Cela pourra être abordé lors des débats ou dans les recommandations finales…
En tout cas, ce débat doit avoir lieu. L’an dernier, on a assisté à un véritable séisme. La Cour européenne des droits de l’homme (CEDH) a condamné la Belgique dans le cadre d’une action menée par des Témoins de Jéhovah qui réclamaient pour l’un de leurs bâtiments bruxellois une exonération du précompte immobilier, exonération dont bénéficient les cultes reconnus et la laïcité. Dans son arrêt, la Cour leur a donné raison.
On a donc là une poignée de requérants qui, en une action, carbonisent le processus actuel de reconnaissance d’un culte ou d’une association philosophique non confessionnelle. En réalité, les conditions de cette reconnaissance ont été précisées il y a bien longtemps en réponse à une question parlementaire et synthétisées dans un onglet du site du ministère de la Justice. La CEDH a estimé qu’il n’existe aucune sécurité juridique permettant le plein exercice de l’article de la Convention des droits de l’homme qui protège la liberté de convictions, y compris des convictions religieuses.
En effet, dans la situation actuelle, les personnes qui souhaitent entamer des démarches ne savent pas précisément quels sont les critères de la reconnaissance, dans quels délais elles obtiendront une réponse, ni à qui s’adresser en cas de refus.
La Cour ne remet pas en question la légitimité du principe de financement des cultes et de la laïcité, ni du partage des moyens alloués mais elle estime que les concernés doivent savoir exactement à quoi s’en tenir. Le gouvernement belge a répondu qu’il élaborerait un projet de loi. Cette discussion doit avoir lieu pour que la Belgique se mette en conformité avec la jurisprudence de la CEDH qui l’a condamnée sur cet aspect. Un autre débat, qui se tient surtout au nord du pays, pourrait précipiter les choses: celui de la régionalisation de la justice. Si on défédéralise, la question du financement des cultes et de la laïcité se posera inévitablement. Celui aussi de la reconnaissance du bouddhisme.
Si j’étais parlementaire, reconnaître les bouddhistes sur la base d’une procédure carbonisée par la CEDH me paraîtrait délicat.

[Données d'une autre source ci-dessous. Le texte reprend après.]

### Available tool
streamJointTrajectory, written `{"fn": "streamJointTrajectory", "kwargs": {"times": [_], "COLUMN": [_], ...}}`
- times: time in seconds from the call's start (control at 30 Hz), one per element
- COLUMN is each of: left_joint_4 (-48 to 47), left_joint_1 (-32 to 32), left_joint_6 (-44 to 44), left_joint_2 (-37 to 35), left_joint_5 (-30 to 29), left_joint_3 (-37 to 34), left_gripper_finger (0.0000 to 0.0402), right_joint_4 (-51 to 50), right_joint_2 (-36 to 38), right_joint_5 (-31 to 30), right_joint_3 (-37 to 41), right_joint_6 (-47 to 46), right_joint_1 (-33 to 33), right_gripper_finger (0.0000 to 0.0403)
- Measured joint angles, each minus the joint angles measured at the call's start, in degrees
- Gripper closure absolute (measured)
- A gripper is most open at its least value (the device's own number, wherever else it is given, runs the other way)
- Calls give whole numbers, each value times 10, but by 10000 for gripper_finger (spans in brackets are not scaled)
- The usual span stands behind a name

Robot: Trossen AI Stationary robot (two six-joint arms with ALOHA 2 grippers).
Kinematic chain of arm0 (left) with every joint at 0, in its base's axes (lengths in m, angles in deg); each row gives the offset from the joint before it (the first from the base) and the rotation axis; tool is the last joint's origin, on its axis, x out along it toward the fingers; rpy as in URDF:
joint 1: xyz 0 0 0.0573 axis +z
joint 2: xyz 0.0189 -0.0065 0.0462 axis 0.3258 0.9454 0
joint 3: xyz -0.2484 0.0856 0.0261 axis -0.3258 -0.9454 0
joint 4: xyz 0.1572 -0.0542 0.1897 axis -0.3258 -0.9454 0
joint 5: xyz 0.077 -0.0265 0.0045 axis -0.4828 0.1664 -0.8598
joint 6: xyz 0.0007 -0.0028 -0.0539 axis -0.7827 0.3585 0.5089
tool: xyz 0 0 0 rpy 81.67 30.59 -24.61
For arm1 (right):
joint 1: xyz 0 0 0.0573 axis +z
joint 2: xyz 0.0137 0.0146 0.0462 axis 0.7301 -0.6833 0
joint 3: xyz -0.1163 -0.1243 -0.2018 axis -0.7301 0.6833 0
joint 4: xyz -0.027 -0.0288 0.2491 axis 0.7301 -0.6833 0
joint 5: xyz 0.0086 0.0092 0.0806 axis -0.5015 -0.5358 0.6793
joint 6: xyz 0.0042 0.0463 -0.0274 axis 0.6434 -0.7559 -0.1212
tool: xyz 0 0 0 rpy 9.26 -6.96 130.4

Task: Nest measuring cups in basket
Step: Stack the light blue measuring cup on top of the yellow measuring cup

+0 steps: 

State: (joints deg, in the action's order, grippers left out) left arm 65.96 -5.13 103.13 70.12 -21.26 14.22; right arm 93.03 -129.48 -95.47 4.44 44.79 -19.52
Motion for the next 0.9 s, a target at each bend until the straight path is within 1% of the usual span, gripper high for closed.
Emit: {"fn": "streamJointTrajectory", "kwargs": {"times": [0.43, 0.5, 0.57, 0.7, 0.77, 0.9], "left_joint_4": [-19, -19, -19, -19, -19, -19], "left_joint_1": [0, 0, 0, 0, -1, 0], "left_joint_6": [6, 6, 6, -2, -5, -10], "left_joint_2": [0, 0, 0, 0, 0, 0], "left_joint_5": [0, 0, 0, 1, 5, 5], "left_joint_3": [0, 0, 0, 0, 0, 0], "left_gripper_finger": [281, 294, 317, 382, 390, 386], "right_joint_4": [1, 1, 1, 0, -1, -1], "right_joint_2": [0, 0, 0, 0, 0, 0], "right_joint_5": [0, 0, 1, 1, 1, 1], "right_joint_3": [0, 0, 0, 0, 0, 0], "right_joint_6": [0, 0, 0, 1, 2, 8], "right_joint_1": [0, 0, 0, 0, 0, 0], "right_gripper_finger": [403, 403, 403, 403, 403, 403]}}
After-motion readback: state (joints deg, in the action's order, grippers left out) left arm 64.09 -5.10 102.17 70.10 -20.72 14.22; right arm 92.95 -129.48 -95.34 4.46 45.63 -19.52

Enfin, se pose aussi la question de l’attribution de l’argent public à des structures qui ne respectent pas l’égalité hommes-femmes.
Si le financement devait être réformé, quel serait le système le plus équitable?

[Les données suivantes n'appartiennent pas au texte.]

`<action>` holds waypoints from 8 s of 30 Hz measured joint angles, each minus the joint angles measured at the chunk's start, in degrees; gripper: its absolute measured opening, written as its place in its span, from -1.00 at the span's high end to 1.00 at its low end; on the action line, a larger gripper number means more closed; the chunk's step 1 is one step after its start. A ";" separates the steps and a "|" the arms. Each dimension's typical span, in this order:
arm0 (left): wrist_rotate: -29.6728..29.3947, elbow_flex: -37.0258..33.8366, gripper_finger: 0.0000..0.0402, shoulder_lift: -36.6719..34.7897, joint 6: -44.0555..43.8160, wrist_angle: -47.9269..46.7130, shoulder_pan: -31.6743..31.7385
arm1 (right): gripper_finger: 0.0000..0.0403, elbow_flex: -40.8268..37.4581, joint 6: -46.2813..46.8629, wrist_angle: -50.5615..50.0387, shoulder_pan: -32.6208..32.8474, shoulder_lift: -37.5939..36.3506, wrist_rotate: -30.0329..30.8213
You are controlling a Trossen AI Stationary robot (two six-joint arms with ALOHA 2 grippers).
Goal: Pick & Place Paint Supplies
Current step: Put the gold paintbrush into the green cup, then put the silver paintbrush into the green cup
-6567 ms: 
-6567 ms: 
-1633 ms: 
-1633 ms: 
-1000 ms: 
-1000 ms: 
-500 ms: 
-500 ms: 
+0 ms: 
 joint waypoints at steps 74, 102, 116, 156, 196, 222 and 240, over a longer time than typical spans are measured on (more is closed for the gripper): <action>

Le seul système qui ait du sens dans un Etat de droit est une allocation des fonds qui se ferait de manière respectueuse et en tenant compte de la réalité. Or, les chiffres montrent qu’il existe une surreprésentation d’un culte par rapport aux autres, ce qui ne correspond pas à la réalité sociologique de 2023. Après les attentats de Bruxelles, Charles Michel a réuni les cadres des cultes et de la laïcité et a créé un organe, le Conseil du dialogue, pour discuter des phénomènes de société et prendre connaissance des avis des uns et des autres. Une déclaration de principe avait été adoptée.
Il serait intéressant, avant toute reconnaissance, que chacun puisse confirmer qu’il adhère bien à cette déclaration de principe et aux valeurs universelles que sont la liberté d’expression, la liberté de culte et de conscience, la séparation entre l’Eglise et l’Etat, l’égalité homme-femme et la non-discrimination. Ce serait, a minima, un gage de sécurité pour éviter que l’un ou l’autre ne s’éloigne de ces principes.